The tropospheric oxidizing capacity: Is it influenced by stratospheric change?
Olaf Morgenstern and Guang Zeng, NIWA, Lauder, New Zealand.
Ozone recovery and climate change are both anticipated to influence the composition of the troposphere, particularly its ozone burden and the oxidizing capacity. Increasingly, links between tropospheric chemistry and stratospheric changes are being recognized; these include transport of ozone-rich air into the troposphere, attenuation of tropospheric UV radiation by changing stratospheric ozone with an impact on photolysis, and tropospheric meteorology and its coupling with stratospheric dynamics. However, few studies have been published that adequately account for these links using a high-top climate model with a whole-atmosphere chemistry mechanism. I will present results from a study using the UKCA whole-atmosphere model, assessing the consequences of climate change and stratospheric ozone recovery on tropospheric chemistry. I will assess the HPC challenges which need to be overcome in modelling the whole-atmosphere chemistry-climate system.

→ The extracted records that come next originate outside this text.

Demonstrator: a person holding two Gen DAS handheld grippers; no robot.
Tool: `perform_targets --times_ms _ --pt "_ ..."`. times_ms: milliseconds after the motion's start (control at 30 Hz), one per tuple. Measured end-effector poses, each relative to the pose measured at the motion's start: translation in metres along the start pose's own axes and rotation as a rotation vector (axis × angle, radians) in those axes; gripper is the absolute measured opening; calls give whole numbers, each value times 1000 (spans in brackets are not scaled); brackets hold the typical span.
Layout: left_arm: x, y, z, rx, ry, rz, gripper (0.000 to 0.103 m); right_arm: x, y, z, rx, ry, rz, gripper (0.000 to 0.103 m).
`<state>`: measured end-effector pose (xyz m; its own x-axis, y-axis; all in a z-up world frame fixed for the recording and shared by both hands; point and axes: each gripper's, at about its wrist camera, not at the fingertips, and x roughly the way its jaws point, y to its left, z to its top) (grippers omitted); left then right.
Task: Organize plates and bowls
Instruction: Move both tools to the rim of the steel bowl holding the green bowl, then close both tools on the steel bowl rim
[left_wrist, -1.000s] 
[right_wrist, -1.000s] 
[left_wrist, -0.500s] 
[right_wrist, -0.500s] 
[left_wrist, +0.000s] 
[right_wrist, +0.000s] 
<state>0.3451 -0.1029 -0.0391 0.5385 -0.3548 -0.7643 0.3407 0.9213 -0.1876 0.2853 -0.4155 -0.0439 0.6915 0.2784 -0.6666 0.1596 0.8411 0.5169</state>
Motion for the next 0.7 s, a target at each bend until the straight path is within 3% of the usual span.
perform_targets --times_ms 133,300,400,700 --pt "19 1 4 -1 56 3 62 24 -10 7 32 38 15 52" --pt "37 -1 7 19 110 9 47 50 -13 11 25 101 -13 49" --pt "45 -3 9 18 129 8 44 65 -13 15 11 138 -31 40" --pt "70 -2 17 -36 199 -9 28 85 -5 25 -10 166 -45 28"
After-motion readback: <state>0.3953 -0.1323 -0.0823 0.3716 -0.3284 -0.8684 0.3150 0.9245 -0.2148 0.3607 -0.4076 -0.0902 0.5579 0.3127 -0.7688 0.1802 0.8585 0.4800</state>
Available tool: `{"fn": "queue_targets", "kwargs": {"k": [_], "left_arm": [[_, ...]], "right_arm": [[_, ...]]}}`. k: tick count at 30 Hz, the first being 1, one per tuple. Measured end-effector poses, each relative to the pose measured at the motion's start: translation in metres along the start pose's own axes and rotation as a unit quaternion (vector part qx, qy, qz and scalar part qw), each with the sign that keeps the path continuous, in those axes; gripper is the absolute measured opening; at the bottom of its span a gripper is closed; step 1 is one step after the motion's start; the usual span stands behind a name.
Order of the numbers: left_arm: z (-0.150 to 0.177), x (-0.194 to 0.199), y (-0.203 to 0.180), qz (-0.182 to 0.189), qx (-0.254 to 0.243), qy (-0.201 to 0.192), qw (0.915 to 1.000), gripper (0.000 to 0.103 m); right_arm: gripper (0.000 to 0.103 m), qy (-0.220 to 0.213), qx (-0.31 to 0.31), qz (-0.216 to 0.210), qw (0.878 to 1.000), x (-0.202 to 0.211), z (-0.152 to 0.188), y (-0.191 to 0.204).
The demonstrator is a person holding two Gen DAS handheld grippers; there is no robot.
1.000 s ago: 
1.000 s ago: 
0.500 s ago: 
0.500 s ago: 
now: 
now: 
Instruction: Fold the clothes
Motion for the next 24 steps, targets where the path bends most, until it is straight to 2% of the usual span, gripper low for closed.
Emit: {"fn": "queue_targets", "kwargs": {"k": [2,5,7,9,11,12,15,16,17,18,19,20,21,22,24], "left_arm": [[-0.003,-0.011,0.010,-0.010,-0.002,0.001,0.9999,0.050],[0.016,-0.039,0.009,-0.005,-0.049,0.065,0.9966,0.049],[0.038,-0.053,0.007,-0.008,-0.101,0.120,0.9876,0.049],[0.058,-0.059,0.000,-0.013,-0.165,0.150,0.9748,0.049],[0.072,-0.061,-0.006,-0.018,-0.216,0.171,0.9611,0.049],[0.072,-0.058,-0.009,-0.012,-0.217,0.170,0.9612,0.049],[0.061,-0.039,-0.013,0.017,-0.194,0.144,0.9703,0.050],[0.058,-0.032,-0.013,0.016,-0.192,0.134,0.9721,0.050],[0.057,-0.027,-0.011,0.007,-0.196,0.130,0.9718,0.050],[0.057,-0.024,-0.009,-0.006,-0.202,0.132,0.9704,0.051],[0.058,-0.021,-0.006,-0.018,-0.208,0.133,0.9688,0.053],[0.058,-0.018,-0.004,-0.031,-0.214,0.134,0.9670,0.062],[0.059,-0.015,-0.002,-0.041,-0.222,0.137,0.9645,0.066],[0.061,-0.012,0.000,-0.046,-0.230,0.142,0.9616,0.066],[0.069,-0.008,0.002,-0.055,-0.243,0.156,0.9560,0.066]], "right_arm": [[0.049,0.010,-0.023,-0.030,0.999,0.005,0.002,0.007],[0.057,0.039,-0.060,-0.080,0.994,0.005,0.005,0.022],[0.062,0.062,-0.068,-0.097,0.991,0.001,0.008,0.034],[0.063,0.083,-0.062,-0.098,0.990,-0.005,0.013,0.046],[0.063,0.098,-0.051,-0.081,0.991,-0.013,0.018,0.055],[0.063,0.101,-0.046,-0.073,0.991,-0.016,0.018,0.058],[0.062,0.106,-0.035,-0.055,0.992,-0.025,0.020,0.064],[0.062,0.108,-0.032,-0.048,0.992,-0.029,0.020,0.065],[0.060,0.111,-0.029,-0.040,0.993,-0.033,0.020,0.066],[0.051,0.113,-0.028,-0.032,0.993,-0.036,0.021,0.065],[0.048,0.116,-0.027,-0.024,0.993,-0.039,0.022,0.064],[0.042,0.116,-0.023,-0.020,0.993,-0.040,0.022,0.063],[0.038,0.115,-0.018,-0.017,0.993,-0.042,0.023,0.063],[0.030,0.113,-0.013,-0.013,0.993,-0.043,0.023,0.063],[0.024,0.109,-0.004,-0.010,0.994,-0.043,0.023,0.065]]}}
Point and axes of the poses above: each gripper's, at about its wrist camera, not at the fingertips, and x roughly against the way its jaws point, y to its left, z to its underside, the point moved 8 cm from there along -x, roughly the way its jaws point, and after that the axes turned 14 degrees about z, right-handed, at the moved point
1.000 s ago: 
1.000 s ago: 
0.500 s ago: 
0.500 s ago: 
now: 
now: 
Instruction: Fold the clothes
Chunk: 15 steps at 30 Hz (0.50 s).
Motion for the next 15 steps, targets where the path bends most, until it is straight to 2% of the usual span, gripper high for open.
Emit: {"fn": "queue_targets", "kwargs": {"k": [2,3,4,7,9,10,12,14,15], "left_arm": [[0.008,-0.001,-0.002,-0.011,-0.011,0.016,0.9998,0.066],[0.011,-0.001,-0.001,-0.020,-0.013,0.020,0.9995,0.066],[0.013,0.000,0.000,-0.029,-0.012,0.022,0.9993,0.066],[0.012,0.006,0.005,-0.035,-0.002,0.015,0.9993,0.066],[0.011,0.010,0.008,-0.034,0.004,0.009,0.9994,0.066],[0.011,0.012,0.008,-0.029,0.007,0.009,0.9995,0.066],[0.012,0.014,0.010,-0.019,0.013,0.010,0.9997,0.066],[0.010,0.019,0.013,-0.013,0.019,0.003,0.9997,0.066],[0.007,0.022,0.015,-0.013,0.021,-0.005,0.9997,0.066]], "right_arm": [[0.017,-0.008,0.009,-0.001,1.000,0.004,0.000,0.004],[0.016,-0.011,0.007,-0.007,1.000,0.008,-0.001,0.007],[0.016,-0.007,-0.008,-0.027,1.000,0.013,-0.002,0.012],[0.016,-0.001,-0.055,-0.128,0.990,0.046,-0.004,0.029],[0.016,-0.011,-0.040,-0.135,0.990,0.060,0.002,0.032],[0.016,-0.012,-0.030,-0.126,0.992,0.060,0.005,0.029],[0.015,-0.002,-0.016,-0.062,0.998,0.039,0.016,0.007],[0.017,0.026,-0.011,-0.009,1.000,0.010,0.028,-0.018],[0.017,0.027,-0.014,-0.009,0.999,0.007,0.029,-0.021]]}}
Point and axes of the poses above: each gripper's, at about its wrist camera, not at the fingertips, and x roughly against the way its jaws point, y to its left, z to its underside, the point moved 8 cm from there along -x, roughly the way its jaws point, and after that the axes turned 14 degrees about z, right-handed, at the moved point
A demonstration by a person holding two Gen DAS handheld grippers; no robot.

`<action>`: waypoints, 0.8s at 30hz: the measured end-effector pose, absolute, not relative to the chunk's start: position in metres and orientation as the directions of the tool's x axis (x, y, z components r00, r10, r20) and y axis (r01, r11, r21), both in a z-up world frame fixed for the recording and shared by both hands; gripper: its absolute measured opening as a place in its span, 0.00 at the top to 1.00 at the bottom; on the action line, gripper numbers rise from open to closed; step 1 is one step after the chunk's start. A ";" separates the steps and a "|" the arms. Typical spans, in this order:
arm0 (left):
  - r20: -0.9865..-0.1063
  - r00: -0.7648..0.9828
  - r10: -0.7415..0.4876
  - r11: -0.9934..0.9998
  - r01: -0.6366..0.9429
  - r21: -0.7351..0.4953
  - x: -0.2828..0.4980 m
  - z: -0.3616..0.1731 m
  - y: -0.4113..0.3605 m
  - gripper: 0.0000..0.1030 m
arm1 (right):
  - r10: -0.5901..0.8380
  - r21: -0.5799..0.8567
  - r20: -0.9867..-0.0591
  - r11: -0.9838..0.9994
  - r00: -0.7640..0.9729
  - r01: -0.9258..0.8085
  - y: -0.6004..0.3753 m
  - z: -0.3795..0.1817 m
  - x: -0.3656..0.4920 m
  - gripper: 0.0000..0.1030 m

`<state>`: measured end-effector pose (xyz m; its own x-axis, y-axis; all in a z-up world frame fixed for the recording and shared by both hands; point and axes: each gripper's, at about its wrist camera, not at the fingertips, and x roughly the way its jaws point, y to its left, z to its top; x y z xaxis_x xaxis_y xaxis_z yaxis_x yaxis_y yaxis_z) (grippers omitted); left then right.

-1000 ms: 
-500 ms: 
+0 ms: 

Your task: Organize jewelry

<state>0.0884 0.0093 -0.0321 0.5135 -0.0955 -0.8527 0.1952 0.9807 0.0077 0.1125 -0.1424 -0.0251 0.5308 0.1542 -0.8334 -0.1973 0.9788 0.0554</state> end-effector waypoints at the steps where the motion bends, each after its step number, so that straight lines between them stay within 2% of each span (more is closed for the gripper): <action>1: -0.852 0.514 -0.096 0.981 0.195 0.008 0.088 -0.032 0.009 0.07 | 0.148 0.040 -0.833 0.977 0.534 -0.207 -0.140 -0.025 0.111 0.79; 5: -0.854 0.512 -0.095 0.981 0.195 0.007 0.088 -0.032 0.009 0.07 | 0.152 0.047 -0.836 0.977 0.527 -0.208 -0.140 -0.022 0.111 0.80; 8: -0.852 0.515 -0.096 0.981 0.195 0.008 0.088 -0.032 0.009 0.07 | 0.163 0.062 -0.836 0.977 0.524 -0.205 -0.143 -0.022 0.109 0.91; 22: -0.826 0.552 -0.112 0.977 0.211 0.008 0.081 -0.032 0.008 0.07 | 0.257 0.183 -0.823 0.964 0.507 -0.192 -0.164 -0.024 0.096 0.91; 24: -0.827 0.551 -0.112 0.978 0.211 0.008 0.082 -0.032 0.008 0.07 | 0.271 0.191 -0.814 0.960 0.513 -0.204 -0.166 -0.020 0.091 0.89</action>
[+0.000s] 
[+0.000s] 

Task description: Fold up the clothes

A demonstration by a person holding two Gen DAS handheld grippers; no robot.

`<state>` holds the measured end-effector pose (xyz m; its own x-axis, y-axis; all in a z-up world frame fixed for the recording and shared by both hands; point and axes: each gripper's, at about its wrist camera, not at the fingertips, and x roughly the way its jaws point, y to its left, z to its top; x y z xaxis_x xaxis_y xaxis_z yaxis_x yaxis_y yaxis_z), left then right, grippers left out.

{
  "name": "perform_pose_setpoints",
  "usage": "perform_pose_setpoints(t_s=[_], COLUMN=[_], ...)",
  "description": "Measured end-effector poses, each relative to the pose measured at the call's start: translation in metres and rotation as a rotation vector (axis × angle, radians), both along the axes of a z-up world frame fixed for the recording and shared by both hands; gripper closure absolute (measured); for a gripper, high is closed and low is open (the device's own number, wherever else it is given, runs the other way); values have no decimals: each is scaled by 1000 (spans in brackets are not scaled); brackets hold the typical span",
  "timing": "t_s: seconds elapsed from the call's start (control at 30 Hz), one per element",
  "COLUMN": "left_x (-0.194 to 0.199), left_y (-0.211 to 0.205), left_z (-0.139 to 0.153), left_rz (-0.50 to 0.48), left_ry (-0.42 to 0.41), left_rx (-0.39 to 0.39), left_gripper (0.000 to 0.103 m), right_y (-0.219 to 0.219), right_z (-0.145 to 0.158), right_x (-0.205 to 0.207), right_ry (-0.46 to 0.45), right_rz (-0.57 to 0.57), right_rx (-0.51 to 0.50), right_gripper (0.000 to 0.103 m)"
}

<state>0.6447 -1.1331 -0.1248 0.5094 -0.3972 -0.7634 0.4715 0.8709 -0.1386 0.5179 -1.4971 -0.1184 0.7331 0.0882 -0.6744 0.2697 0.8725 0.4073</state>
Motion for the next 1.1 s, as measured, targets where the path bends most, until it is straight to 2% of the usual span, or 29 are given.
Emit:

Towards Petascale DFT-calculations: a new parallelization approach for linear response and exact exchange
Dr Nicola Varini, Supercomputing specialist, IVEC
Simulating complex materials and biological systems is nowadays a big challenge despite the availability of supercomputers. One of the most promising techniques used for study the properties of these systems is based on Density Functional Theory approach and its extension.
This technique is widely used in solid state physics where the sample is usually periodic. Unfortunately disordered solids and biophysical systems cannot be treated by using this assumption so a large supercell it is necessary.
Here I present a new parallelization approach aimed to overcome the limit of the traditional parallelization approach in plane-waves DFT codes. In the framework of PRACE I&II IP a new parallelization strategy over the electronic bands has been introduced. In order to show the efficacy of this approach two challenging kernels has been identified: the linear response (used to compute NMR spectra) and the Exact-Exchange (to evaluate the Fock exchange operator, in hybrid-DFT functionals).
Those two kernels are well isolated inside the Quantum-ESPRESSO distribution, and are constituted by several nested loops. Moreover, they are very time consuming, and any improvement towards increasing their scalability, is going to show up in the total wall time execution.
The benchmark results I report, prove that this parallelization approach achieve good scaling on many thousands of CPUs, and strongly advise to spread the band parallelization to the whole QE package. This strategy is a breakthrough in plane-waves DFT codes and it will be mandatory to fully exploit the petascale hardware and beyond.